Heeseung menatap sesaat seraya tersenyum melihat keadaan teman sekaligus kakak laki-laki yang dianggapnya itu jauh lebih baik. Mengingat kembali perbicangan mereka bersama Ga Eun dan Umji kemarin malam terasa begitu dekat dan hangat, berkenaan dengan apa saja yang mereka ceritakan. Tidak sesekali gelak tawa ke empatnya terlepas bersamaan, begitu menikmati sisa-sisa kebahagiaan malam itu. Apalagi antara Ga Eun dan Seon, sepertinya mereka sudah saling melupakan apa yang telah terjadi diantara mereka berdua, keduanya kini menjadi teman yang dekat sebagaimana dirinya pada Umji.
"Heeseung"
"Kenapa hyung? Apa kau sudah lapar?" tanya Heeseung tanpa membalikan badannya, ia lebih fokus apa yang saat ini dilakukannya.
"Bukan. Aku hanya ingin berterimakasih kepadamu untuk selama ini"
"Sangat terdengar aneh ketika kau berterimakasih kepadaku dibandingkan tidak mengucapkannya sama sekali hahaha" Heeseung justru tergelak sampai hampir saja ia menumpahkan potongan dada ayam yang selesai diirisnya.
"Aku serius mengatakannya. Percuma kita bersama dari kecil jika kau saja tidak bisa membedakan dimana aku sedang serius atau tidak" ujar Seon terdengar kecewa karena ketidaksukaannya melihat Heeseung seperti itu. "Atau karena aku kurang berterimakasih kepadamu bahkan sepertinya tidak pernah sama sekali? Maka dari itu terdengar aneh"

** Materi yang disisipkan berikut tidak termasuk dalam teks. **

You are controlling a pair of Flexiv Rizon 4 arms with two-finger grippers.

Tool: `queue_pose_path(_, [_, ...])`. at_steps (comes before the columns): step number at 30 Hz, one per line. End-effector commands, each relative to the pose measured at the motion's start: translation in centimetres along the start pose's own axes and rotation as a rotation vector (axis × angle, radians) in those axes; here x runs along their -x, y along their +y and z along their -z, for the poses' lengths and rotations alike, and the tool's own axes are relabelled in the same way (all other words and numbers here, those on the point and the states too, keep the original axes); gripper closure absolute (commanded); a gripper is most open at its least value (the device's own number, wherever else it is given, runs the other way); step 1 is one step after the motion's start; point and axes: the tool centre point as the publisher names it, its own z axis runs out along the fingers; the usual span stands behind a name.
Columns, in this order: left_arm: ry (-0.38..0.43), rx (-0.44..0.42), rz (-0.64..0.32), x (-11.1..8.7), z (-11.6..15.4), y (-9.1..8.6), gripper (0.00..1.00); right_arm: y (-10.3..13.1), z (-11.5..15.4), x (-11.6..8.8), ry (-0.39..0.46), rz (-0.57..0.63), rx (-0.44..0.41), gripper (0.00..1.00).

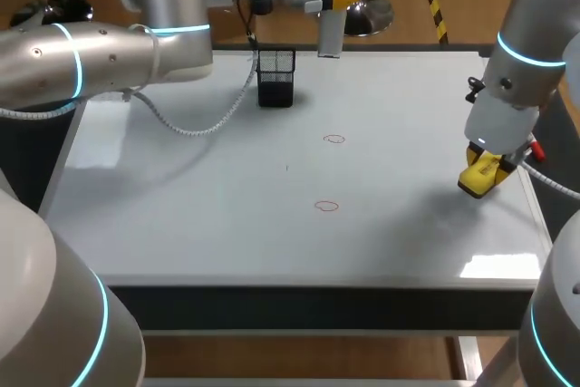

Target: Pick up the inspection probe, press it on each red-marked spot on the whiteboard one by one, put down the probe, pick up the eraser, and wipe off all the red marks.

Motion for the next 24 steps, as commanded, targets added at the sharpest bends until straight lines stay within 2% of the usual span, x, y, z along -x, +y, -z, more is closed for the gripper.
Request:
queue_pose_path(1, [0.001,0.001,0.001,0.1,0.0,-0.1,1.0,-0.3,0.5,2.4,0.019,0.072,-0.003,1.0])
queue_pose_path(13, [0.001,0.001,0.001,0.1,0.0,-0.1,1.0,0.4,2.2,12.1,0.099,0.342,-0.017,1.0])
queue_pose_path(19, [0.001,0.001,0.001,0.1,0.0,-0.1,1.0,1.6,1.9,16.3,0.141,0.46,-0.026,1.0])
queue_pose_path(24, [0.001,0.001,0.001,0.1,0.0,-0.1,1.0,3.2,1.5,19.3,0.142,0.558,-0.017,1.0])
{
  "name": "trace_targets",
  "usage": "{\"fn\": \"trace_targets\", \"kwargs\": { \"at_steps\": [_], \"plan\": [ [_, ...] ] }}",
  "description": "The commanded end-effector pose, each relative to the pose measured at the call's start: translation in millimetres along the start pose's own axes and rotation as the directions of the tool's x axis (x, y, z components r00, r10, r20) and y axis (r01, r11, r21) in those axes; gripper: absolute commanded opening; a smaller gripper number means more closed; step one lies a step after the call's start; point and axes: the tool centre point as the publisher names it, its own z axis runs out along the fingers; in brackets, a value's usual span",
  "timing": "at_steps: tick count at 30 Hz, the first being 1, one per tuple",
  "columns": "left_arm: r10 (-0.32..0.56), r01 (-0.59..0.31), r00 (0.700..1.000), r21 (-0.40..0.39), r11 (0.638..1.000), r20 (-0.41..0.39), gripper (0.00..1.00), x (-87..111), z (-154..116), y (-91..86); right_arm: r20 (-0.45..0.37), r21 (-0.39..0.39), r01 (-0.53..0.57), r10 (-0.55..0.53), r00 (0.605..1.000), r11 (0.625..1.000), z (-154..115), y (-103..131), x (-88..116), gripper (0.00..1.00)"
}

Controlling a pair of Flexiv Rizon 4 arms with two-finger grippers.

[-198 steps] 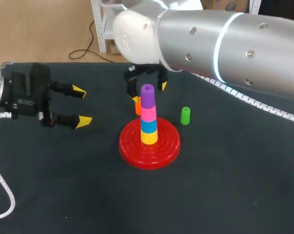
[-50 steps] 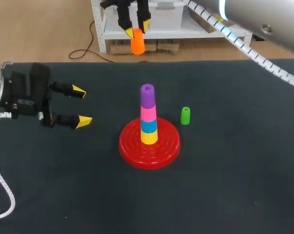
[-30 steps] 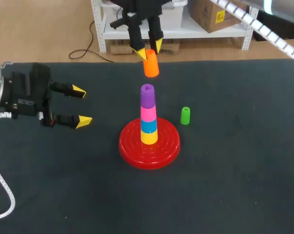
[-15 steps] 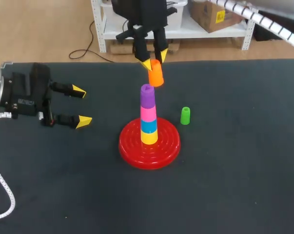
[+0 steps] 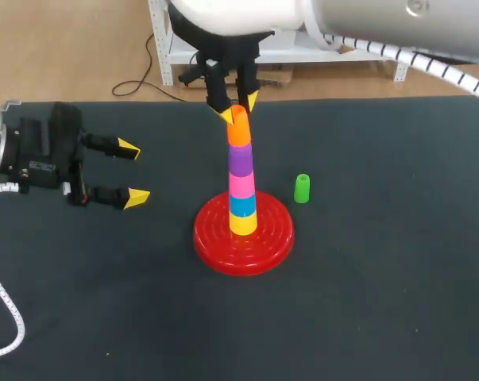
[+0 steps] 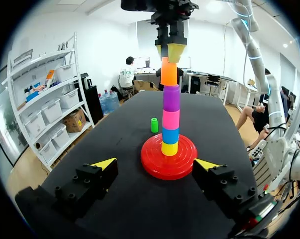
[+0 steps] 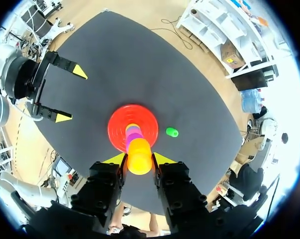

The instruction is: Pick up and stack the cylinders on the red base in this order: pink,purple,orange,green

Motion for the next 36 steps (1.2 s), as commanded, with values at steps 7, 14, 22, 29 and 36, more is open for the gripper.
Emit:
{"fn": "trace_targets", "kwargs": {
  "at_steps": [7, 14, 22, 29, 36],
  "plan": [
    [0.003, -0.003, 1.0, -0.003, 1.0, 0.006, 1.0, 1.7, 0.2, -0.3, 0.113, -0.008, -0.004, 0.005, 0.994, 1.0, 3.5, -0.8, 5.3, 0.0],
    [0.003, -0.003, 1.0, -0.003, 1.0, 0.006, 1.0, 1.7, 0.2, -0.3, 0.105, -0.017, 0.0, 0.002, 0.994, 1.0, 6.1, 0.3, 4.4, 0.0],
    [0.003, -0.003, 1.0, -0.003, 1.0, 0.006, 1.0, 1.7, 0.2, -0.3, 0.098, -0.037, 0.006, -0.003, 0.995, 0.999, 5.8, -0.1, 3.8, 0.0],
    [0.003, -0.003, 1.0, -0.003, 1.0, 0.006, 1.0, 1.7, 0.2, -0.3, 0.103, -0.041, 0.012, -0.008, 0.995, 0.999, 2.3, -0.2, 5.5, 0.0],
    [0.003, -0.003, 1.0, -0.003, 1.0, 0.006, 1.0, 1.7, 0.2, -0.3, 0.098, -0.035, 0.009, -0.006, 0.995, 0.999, 4.7, 0.5, 5.9, 0.0]
  ]
}}
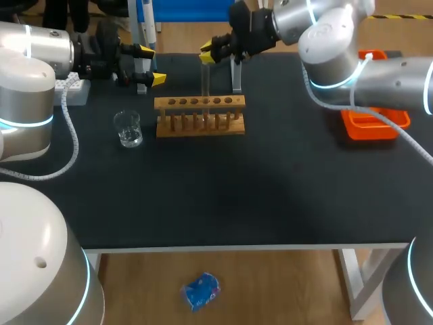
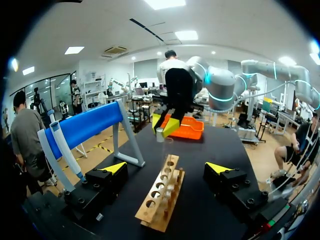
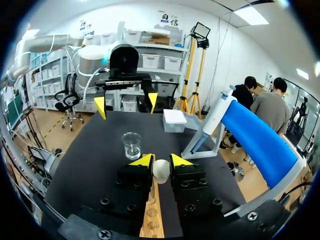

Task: Invert the test tube, pick up the pipette, mount the tip to pipette, aspirate from beaker and dispense into the tube, eject the tip, return the pipette, and cap with the stopper.

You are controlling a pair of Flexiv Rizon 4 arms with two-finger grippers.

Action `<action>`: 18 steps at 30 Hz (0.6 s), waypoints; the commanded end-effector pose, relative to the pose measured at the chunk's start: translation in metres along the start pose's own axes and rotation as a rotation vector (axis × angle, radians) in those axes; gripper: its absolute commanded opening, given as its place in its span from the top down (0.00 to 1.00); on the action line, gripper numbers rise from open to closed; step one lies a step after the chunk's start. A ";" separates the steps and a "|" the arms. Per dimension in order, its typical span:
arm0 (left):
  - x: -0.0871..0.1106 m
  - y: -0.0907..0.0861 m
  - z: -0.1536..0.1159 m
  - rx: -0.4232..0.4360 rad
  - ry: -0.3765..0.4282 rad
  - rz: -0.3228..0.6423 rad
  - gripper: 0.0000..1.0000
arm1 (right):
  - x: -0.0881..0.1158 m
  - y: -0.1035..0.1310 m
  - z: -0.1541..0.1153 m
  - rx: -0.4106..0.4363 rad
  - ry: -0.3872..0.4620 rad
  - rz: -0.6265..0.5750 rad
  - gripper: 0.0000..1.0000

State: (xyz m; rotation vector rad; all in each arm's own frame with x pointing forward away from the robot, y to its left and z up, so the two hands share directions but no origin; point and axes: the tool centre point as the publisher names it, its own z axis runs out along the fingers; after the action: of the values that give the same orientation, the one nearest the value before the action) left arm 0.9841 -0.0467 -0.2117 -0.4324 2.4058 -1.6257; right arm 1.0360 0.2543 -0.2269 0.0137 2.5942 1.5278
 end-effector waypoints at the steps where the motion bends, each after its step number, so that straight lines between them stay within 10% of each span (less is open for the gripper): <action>1: 0.001 0.000 -0.001 0.000 0.000 0.000 0.00 | 0.001 -0.001 0.001 0.005 0.004 -0.001 1.00; 18: 0.001 0.000 -0.001 0.000 0.000 0.000 0.00 | -0.004 0.011 -0.009 -0.009 -0.014 -0.028 1.00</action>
State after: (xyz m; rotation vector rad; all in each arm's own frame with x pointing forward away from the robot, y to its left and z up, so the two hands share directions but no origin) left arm 0.9841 -0.0467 -0.2117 -0.4324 2.4058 -1.6257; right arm 1.0407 0.2555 -0.2143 -0.0106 2.5656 1.5235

"Bukan begitu hyung, ingatlah selama ini rasa terimakasihku juga bisa terhitung dengan jari jumlahnya. Jujur saja, aku merasa begitu sungkan mengucapkannya padamu, tapi tanpa kita saling mengucapkannya aku yakin kita akan tetap saling berbagi dan bersama-sama seperti ini." jelas Heeseung seraya membawa semangkuk bubur buatannya yang sudah jadi untuk diberikan pada Seon.
"Benar juga, hanya saja tidak ada salahnya kan jika aku berterimakasih kepadamu? Semenjak kejadian kemarin seolah menamparku, aku begitu takut sekali tidak dapat melakukan hal yang sesederhana itu di hidupku. Aku tidak ingin mati tanpa pernah berterimakasih dan meminta maaf kepada orang terdekatku" ucap Seon ditengah membaur lembut buburnya.
"Aish! Berhentilah mengucapkankan layaknya seseorang yang akan kehilangan nyawa. Memang benar, kita tidak akan pernah tahu sampai kapan kita hidup dan kau tidak salah mengatakannya padaku, tapi cukuplah memikirkan bagaimana menjadi sebaik-baiknya manusia semampu kita." jelas Heeseung panjang lebar.
Advertisement
Seon termenung atas apa yang diutarakan Heeseung, dilain sisi dia membenarkannya. Itulah yang memang semestinya ia pikirkan, bukannya malah berasumsi yang bukan-bukan.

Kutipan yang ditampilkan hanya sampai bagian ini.